About Me

My research focuses on the social dimensions of freedom. Throughout my work, I argue that being free is not simply a matter of pursuing one’s own private interests, but rather of acting with others and from a shared sense of the common good. My work thus defends the idea that freedom is a political rather than narrowly personal concept. More specifically, I write on a tradition of thought stretching from Rousseau to Kant, Hegel, and Marx, culminating with John Rawls and his critics. According to this tradition, freedom is deeply interconnected with questions of equality, economic justice, and the state.

I am currently exploring republican conceptions of freedom. According to republican conceptions of freedom—not to be confused with the political party of that name—political freedom involves the absence of domination by other, more powerful agents, and so also relations of meaningful social equality. I ask how one might extend this conception of freedom as non-domination to cases where the dominating force is not an individual agent (e.g., the master in relation to the slave), but rather an impersonal, structural force (e.g., housing or labor markets).

What unites my recent work is a consistent argument that central figures from the European tradition articulate a vision of republicanism more attuned to structural questions than hitherto dominant conceptions within Anglo-American political philosophy. I call the position I defend structural republicanism. It holds that freedom inheres in—is constituted by—a system of legal and other socio-economic institutions that allow for the reciprocal co-determination of political life. In other words, to be free is not merely to be out from under the thumb of more powerful people; it is also to have a voice in those institutions that shape our choices and set the terms of our common existence. In arguing for these claims I draw heavily on German philosophies of right (Recht)—Kant, Fichte, and Hegel.
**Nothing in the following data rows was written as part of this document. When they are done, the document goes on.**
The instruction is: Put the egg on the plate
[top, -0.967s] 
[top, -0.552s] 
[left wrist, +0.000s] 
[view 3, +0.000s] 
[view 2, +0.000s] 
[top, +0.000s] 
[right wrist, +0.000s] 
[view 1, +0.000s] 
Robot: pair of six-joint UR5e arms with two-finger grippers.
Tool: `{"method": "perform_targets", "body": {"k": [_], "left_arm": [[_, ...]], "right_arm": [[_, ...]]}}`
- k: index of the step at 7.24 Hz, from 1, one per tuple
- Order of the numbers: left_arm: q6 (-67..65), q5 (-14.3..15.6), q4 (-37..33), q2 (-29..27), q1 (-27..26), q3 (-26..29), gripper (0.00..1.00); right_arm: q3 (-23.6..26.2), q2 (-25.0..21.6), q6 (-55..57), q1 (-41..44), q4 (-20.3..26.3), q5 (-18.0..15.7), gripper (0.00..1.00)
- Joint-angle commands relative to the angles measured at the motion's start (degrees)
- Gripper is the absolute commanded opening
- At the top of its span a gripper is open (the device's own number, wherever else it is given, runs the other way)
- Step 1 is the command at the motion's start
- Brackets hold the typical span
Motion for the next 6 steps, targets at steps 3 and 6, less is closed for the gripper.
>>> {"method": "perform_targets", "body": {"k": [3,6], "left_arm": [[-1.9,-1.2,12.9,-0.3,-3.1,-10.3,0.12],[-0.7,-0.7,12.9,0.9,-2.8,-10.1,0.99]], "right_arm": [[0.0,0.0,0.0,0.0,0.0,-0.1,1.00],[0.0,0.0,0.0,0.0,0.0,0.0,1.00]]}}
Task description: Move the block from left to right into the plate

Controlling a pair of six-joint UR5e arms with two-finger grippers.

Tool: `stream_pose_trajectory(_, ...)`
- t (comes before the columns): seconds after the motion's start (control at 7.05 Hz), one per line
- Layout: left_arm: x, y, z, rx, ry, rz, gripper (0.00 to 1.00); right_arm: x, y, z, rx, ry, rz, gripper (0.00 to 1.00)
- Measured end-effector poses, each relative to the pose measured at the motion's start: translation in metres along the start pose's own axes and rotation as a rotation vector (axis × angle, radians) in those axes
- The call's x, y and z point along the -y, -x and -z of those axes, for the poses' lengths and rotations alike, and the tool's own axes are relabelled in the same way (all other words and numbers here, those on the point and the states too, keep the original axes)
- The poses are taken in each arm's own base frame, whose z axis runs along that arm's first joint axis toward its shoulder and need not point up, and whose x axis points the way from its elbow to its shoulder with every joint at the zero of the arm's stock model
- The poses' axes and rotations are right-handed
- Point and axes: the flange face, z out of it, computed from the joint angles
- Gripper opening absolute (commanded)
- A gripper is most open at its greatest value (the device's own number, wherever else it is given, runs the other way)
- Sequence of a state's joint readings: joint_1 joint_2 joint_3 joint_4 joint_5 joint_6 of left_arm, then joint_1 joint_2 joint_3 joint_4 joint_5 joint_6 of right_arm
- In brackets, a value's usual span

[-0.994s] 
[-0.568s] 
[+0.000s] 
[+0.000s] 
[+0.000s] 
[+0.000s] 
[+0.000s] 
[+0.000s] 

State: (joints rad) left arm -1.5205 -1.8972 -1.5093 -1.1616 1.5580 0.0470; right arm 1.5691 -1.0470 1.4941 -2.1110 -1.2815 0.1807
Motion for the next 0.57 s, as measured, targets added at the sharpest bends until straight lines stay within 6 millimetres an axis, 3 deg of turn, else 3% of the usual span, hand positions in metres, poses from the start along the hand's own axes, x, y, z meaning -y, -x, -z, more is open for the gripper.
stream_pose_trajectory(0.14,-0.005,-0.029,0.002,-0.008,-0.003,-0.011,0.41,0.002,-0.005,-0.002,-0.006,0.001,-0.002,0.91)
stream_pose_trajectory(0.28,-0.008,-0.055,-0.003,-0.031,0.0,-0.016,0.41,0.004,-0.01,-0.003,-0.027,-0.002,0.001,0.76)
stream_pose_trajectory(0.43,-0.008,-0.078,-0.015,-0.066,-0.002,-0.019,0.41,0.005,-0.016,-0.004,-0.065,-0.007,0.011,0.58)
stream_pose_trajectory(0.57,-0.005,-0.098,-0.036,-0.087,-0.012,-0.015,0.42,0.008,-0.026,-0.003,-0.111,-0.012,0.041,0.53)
Right is the idea of a system of equal freedom as it is constituted by state, economic, and other social institutions.

I have published the following papers: 1. “Rousseau on the Ground of Obligation: Reconsidering the Social Autonomy Interpretation” (European Journal of Political Theory), and 2. “Autonomy and Happiness in Rousseau’s Justification of the State” (Review of Politics), both of which examine the relation between individual freedom and collective happiness in Rousseau’s political thought. 3. “The Provisionality of Property Rights in Kant’s Doctrine of Right” (Canadian Journal of Philosophy), which examines Kant’s argument for the claim that a state is required to render property claims consonant with the equal freedom of all, and 4. “Freedom and Poverty in the Kantian State” (European Journal of Philosophy), which argues that for Kant poverty is not a problem for the freedom-protecting state because poor people directly depend on rich people—as is often thought—but rather because poverty is a form of structural disempowerment, whereby the poor as a class are excluded from their share of political power.

These papers all involve critical reconstruction of major works and figures in the history of political thought. Some of my work in progress connects my historical interests to our political present. 5. “Republicanism and Structural Domination: Two Views,” argues that we need an institutional conception of domination in order to understand how concrete cases of poverty and dispossession in the modern world undermine freedom. 6: “What’s Wrong with Gentrification? A Neo-Republican Approach?” asks, does gentrification, understood as the forced movement of lower and middle-class residents away from urban centers, represent a failure of the state to provide for the essential needs and freedoms of all its citizens—and, if so, why? My answer is that gentrification is a form of unfreedom when and if the influx of new, wealthier residents prevents current inhabitants from having say in their own lives and meaningful access to social goods offered by urban centers. The wrong is less one of cultural colonization, as is often though, and more one of unequal political association.